Over the next few months, we will be highlighting WAS' diverse beekeeping regions.
Location: North of British-Columbia and east of Alaska
Description: More moose than people live here (41,000 people), in an area about the size of Spain.
Climate: Northern Yukon (>N62) have warmer summers and colder winters, Southern Yukon (N60) is more of an alpine climate with cooler summers and “milder” winters
Location | Average Annual | January Average |
Dawson City | -4.4C | -31C |
Whitehorse | -0.7C | -22C |
Beekeeping:: 5 small sideliners with more than 10 hives with another 20-30 hobbyist beekeepers
Number of Hives: Est 150 colonies territory wide with overwintering success from 60-100%
Honey Production: 6000-8000 lbs (Mostly sold farm gate/markets)
Honey Types: Fireweed, Wildflower (Native Yukon) and Wildflower (Mix), Honeydew Honey (Forest)

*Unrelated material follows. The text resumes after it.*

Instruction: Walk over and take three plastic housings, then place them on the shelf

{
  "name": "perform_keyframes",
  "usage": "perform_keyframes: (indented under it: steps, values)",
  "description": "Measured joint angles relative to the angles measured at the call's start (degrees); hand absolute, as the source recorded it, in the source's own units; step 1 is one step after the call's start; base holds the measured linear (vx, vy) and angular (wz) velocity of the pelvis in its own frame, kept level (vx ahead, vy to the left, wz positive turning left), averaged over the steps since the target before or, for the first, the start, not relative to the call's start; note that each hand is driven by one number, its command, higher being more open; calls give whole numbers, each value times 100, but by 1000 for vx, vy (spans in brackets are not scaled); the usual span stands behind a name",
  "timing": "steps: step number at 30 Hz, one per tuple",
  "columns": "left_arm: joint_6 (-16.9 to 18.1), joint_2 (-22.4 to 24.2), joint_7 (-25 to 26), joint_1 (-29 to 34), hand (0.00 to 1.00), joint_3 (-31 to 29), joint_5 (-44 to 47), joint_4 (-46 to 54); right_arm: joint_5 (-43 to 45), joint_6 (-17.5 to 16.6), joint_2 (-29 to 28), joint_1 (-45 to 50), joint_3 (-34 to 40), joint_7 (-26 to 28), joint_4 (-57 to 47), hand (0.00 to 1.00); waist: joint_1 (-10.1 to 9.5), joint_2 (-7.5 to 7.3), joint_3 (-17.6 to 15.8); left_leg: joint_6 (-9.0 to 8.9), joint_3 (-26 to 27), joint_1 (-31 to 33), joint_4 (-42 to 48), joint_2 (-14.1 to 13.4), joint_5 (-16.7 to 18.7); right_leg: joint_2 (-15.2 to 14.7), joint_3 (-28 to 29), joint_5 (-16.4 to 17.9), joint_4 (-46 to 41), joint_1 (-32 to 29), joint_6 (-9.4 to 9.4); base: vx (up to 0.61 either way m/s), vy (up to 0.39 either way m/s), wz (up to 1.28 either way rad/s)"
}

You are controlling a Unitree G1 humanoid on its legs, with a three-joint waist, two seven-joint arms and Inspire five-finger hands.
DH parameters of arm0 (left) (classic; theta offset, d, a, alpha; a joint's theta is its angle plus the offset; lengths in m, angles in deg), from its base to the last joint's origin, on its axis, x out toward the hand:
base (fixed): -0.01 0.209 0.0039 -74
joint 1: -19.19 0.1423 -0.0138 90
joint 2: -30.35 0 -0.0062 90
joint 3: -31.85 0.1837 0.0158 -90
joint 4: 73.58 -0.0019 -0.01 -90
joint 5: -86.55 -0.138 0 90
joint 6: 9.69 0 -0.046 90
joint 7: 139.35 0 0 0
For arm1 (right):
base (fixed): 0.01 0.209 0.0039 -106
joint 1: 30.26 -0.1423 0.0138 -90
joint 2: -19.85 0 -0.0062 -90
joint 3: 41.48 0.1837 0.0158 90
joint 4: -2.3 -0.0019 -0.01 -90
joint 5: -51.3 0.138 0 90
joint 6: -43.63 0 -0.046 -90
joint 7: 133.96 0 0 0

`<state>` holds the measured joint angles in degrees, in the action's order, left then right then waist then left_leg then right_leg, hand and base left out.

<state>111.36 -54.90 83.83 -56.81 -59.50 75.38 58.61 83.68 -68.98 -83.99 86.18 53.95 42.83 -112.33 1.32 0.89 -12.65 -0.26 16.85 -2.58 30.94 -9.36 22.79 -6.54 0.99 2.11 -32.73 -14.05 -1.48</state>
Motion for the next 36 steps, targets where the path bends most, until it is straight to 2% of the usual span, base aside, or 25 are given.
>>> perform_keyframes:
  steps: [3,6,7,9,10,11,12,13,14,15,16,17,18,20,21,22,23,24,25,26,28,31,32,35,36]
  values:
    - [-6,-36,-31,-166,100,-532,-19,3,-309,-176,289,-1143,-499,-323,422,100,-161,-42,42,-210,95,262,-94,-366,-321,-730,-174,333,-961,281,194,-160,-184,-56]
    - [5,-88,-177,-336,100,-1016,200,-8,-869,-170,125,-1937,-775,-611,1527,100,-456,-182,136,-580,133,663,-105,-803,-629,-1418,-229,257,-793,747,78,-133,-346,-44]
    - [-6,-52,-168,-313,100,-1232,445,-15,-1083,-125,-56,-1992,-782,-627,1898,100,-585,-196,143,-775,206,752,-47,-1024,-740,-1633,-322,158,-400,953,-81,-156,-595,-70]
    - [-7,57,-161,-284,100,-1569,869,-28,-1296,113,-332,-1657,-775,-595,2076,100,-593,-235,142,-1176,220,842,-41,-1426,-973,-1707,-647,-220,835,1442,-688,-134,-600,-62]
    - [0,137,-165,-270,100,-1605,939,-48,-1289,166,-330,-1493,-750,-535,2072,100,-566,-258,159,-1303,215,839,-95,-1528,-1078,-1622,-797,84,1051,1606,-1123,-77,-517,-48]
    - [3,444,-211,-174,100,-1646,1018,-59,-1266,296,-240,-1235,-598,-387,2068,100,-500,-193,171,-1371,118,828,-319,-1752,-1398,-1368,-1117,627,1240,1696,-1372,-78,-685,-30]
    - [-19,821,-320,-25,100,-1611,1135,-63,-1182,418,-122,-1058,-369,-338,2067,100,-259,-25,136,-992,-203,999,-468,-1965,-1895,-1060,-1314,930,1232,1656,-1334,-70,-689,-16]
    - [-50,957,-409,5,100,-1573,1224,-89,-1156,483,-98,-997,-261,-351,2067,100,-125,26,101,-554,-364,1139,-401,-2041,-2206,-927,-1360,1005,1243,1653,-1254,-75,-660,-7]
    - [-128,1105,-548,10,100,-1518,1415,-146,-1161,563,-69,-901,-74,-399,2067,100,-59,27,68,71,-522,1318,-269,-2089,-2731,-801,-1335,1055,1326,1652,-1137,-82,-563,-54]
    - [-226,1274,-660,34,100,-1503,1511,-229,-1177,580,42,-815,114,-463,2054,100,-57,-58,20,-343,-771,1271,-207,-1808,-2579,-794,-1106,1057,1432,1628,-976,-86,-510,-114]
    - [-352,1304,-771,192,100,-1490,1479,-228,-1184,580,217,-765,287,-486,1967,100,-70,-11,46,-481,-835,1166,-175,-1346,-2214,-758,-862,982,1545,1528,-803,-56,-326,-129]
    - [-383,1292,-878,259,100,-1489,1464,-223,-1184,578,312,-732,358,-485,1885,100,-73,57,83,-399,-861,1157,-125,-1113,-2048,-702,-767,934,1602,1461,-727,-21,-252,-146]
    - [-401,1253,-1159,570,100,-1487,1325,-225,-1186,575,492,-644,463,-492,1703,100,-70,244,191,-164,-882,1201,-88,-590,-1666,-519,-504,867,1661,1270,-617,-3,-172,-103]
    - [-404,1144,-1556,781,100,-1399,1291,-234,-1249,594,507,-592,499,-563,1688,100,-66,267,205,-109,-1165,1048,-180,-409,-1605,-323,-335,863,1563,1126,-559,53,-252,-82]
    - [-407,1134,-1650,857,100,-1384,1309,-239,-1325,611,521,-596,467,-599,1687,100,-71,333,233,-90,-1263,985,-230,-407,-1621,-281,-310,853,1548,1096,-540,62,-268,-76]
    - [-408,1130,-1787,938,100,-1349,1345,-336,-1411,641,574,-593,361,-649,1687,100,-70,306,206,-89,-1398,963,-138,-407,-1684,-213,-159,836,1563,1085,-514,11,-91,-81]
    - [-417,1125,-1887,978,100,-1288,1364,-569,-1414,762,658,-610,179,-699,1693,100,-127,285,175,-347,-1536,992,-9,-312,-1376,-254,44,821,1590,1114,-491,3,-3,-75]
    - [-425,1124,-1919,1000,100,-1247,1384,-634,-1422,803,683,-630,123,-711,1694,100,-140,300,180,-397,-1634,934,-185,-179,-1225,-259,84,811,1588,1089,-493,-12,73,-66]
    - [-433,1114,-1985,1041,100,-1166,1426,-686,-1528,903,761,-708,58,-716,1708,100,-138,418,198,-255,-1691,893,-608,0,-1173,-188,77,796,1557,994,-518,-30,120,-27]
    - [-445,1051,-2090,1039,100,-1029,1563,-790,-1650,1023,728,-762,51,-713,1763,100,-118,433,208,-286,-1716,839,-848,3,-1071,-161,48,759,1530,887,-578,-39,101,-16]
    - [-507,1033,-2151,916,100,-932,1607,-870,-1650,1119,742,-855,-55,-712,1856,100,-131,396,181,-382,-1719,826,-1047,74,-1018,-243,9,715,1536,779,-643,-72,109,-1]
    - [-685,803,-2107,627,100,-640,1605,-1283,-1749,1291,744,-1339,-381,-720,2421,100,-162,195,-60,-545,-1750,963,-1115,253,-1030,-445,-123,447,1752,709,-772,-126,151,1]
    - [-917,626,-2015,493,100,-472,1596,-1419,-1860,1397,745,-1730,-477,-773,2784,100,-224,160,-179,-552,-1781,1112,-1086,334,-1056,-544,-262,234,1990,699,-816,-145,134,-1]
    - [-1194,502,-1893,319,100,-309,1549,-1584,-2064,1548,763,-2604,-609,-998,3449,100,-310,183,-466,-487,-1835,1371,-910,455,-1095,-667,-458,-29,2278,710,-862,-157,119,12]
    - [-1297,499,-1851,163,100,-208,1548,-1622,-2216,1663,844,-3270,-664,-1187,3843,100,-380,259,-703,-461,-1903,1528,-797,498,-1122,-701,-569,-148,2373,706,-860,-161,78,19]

Regulations: None, other than a couple of municipal bylaws. We are completely self-regulated
Beekeeping Season: May 1st to August 30th
Basic Hive Management: Standard Langstroth single and double brood colonies. We use a mix of both wooden and polystyrene equipment. Colonies must be wrapped/insulated to survive our winters.
Challenges: Due to our long winters and an early fall, getting large healthy clusters come spring is a challenge for some. Many of us get 80-100% wintering success due to ensuring strong healthy wintering colonies (low mites, healthy winter bees). We do this by ensuring we pull only honey super boxes and never touch honey from the brood boxes. We also start adding pollen patties early August which coincides with the natural drop in fresh pollen and our 1st frosts. Frost stressed plants is associated with an increase in rust spore collection by the bees just at the time when winter bees are being raised. We also have honeydew in most of our honeys. It is therefore important for us to feed sugar syrup to our bees to ensure the receding brood nest gets back filled with pure low ash content sugar syrup “honey”. August is also the main honeydew flow period.